I was not expecting this when I bought it

The Mondain face is found in stations in Europe. Photo by the author.

The first watch I ever had was a Mickey Mouse watch my grandmother bought me on a trip from San Francisco to Houston via train. It was Union Pacific back then and we waited in the hall while a Black porter converted the cabin from sitting to sleeping.

She bought me the watch because I kept asking what time it was. She found out afterward I did not know how to tell time yet. The next year I had lessons and still remember penciling in the hands onto clock faces printed on paper that was more wood than paper. The pulpy tan sheet was so soft that writing in pencil was a balance between no mark and a tear. We may have as well used pen since erasing simply created lint balls.

By the ’70s the digital watch was all the craze. Red LED numbers that you could only read in the dark by pressing a button. Grandpa still wore a gold wristwatch with thin hands and simple indices while the ladies wore delicate bracelets with faces so small as to be unusable.
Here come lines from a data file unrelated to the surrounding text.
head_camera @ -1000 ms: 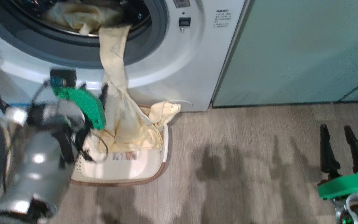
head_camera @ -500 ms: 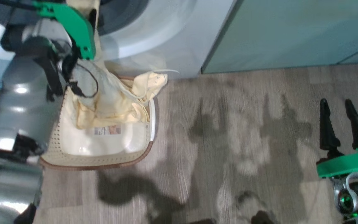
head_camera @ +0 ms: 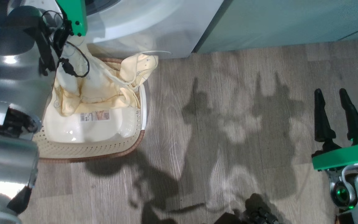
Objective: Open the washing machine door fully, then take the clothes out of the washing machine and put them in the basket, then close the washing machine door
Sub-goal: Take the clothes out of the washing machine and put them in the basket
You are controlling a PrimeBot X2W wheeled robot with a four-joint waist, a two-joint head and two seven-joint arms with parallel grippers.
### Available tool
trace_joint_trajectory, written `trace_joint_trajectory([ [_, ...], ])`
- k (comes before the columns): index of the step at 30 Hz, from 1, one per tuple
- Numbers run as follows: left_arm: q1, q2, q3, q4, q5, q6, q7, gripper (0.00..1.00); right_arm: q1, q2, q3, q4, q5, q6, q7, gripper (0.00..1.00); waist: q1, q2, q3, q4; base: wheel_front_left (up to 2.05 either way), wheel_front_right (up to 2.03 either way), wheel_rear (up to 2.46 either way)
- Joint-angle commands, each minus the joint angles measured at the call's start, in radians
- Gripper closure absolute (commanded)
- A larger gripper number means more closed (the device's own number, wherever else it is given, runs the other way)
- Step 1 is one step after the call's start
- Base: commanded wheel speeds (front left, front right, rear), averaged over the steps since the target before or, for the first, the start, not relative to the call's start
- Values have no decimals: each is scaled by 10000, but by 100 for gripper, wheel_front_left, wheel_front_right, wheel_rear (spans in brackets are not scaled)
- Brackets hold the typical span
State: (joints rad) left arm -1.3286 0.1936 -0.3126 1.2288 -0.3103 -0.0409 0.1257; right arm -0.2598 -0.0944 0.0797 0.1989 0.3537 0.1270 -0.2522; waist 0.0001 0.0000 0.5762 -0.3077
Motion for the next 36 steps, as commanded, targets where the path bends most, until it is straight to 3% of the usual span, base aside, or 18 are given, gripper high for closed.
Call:
trace_joint_trajectory([
  [1, -499, 318, 45, -131, 68, 47, -65, 0, -144, -101, 202, -322, 60, 37, -95, 0, -1, 0, 68, 17, 0, 0, 0],
  [8, -486, 357, -141, 283, 110, 94, 53, 0, -254, -120, 232, -333, 51, 37, -95, 0, -1, 0, 202, 58, 0, 0, 0],
  [9, -474, 370, -167, 314, 115, 91, 53, 7, -266, -123, 238, -328, 52, 37, -95, 0, -1, 0, 209, 64, 0, 0, 0],
  [10, -473, 372, -177, 336, 105, 93, 29, 26, -275, -127, 239, -326, 54, 37, -95, 0, -1, 0, 213, 73, 0, 0, 0],
  [11, -468, 377, -188, 356, 96, 89, -3, 53, -279, -130, 230, -328, 58, 37, -95, 0, -1, 0, 216, 87, 0, 0, 0],
  [12, -464, 379, -212, 374, 100, 89, -29, 100, -278, -133, 221, -329, 60, 37, -95, 0, -1, 0, 217, 100, 0, 0, 0],
  [24, -267, 383, -213, 471, -119, -4, -903, 100, -244, -173, 123, -242, 56, 37, -95, 0, -1, 0, -1, 235, 0, 0, 0],
  [36, 1781, -281, -82, 384, -885, -789, -2703, 100, 234, -176, -193, -101, 50, 37, -95, 0, -1, 0, -1164, 1140, 0, 0, 0],
])
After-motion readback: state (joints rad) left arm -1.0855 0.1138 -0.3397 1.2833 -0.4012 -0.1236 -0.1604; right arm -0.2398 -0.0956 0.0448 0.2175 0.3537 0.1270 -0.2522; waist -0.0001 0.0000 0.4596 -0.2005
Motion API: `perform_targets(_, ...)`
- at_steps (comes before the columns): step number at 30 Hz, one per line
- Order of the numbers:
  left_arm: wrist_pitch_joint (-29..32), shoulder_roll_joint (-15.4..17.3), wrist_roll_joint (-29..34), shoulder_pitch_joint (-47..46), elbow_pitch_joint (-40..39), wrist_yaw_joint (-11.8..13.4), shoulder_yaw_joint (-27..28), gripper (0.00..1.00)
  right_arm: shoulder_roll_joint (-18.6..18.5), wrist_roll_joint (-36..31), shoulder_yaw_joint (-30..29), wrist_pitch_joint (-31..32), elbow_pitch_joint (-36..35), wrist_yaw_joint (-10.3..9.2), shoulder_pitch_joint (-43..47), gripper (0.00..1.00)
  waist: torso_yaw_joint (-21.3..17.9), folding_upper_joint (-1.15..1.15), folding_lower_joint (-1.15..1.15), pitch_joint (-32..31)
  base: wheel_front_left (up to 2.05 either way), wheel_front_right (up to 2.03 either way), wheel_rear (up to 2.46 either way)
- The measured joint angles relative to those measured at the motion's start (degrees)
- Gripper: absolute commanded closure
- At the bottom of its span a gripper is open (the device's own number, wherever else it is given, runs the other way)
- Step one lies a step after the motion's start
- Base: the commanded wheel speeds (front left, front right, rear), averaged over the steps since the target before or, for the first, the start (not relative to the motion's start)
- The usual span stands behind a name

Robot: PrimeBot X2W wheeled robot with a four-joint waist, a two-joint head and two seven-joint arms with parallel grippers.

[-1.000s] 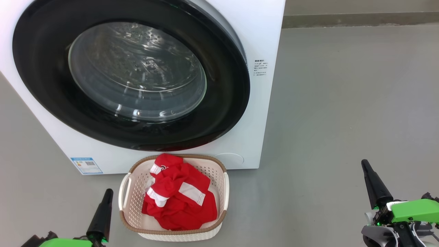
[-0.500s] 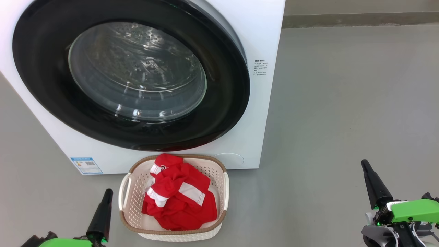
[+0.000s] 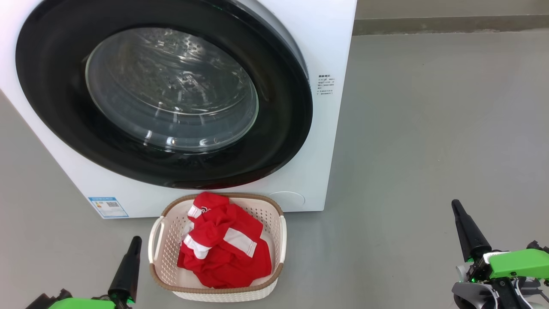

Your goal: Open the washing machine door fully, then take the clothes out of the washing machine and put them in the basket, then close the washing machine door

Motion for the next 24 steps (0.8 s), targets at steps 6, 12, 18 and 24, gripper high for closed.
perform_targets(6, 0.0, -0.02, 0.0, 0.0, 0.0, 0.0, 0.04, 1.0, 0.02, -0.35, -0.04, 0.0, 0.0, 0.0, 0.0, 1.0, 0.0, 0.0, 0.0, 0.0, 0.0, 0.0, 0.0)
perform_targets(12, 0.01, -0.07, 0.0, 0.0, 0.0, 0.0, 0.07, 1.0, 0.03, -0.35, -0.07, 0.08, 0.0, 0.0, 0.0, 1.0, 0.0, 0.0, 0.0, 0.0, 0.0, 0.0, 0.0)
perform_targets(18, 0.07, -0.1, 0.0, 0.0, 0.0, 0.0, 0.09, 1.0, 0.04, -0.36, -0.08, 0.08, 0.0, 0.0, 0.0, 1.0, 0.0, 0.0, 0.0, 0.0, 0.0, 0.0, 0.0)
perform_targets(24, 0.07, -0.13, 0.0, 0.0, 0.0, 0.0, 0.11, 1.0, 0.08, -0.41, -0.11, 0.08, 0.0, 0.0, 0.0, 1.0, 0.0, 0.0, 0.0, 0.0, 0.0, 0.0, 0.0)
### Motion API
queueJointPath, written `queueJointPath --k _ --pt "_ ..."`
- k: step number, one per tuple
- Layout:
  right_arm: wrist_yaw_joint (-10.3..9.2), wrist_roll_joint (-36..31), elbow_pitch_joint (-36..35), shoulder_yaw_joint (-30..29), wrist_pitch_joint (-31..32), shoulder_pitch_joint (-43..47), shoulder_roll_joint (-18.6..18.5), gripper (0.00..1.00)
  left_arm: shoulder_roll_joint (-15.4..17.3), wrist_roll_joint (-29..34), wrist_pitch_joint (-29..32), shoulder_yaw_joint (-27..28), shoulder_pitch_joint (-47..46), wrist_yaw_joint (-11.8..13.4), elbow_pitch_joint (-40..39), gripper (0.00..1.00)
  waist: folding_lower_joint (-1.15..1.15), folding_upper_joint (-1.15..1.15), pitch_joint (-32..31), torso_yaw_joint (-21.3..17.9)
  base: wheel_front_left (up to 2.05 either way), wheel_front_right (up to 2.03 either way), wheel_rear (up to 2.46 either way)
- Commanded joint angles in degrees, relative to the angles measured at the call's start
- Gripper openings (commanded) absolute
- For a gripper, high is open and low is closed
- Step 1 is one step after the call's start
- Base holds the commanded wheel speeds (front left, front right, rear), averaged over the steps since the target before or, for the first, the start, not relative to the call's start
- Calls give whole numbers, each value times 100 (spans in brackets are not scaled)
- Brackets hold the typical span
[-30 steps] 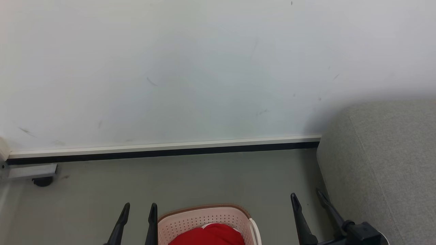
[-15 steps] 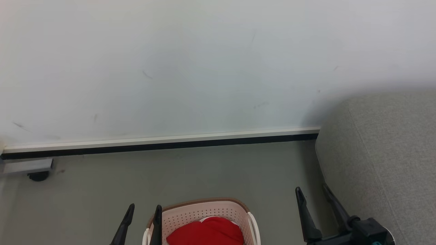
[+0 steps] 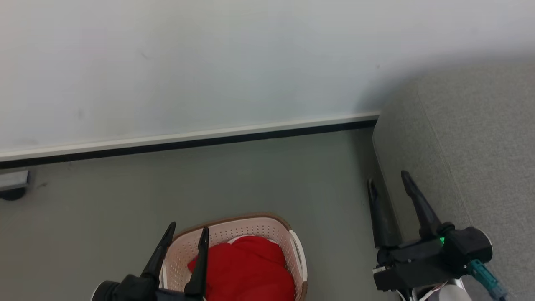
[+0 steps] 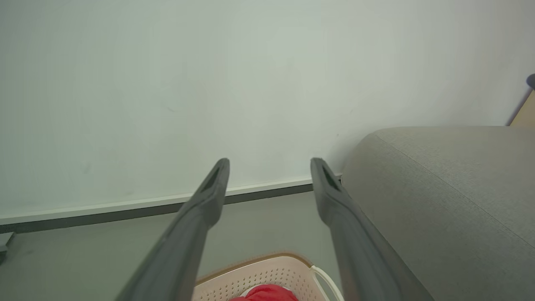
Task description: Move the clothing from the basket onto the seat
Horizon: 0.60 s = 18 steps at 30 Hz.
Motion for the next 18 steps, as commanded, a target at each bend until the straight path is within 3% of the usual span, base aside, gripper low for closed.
queueJointPath --k 1,10,18 --pt "4 -37 -57 -1 -10 -98 -17 100 15 56 -20 -9 -125 -35 61 100 -1 -1 546 -304 0 0 0" --pt "4 -8 -498 61 -9 -891 -35 100 18 297 -20 -200 -1142 -349 938 100 -1 -1 1677 -660 0 0 0" --pt "4 50 -760 140 -10 -1491 57 100 357 816 -20 -567 -2047 -588 2080 100 -1 -1 2478 -936 0 0 0"
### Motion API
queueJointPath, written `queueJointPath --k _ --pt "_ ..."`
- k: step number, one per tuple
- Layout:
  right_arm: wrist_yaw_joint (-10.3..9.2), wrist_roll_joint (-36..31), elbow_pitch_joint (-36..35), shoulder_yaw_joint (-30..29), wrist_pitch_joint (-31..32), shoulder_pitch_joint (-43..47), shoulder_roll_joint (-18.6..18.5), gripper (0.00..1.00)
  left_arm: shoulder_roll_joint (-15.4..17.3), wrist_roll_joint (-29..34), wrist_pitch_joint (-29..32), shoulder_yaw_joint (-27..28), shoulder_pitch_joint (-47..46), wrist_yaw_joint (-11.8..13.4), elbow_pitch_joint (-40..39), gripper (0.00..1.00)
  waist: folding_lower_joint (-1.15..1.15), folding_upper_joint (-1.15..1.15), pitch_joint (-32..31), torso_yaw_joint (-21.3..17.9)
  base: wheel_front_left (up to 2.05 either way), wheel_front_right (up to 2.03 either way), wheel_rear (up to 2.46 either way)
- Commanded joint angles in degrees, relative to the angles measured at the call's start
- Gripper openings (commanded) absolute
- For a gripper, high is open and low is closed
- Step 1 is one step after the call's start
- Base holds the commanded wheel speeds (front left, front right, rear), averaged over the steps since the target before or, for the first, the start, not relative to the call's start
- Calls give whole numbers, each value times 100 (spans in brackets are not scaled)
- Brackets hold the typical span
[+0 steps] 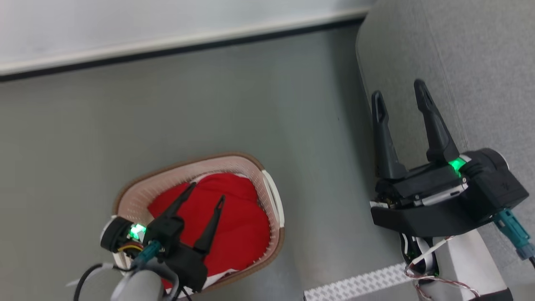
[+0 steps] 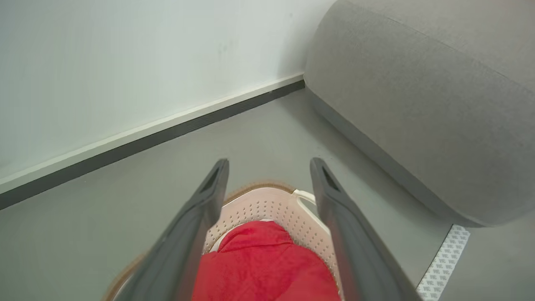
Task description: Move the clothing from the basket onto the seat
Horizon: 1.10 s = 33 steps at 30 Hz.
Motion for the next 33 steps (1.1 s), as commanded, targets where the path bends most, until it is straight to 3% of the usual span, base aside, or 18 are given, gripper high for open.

Through most of the ’80s and ’90s, I wore whatever quartz watch was easy to read, usually a plastic case Timex. By the turn of the millennia, I discovered Soviet-made Poljot watches. These were manually wound and had an alarm feature that would make the watch buzz by spinning a small rotor.

The alarm invariably would go off at inopportune moments, the most comical being a town hall meeting with Bob Eiger at Disney. He paused and asked if someone was shaving in the back of the theater. I tried to look innocent doing the “who farted look around act”.

It was not until 2004 I bought a Swatch Irony Aluminum watch while on a trip to San Francisco. This was my first Swiss watch and to this day it is still my favorite.

This started me thinking I should be particular about the watch I wear as it is a touchstone and a source of comfort. I abhor showy watches that scream “look at what a wannabe asshole I am”. The worst are oversized aviator watches worn by guys taking Southwest Airlines, though diver watches run a close second. Real divers use a dive calculator, not a watch.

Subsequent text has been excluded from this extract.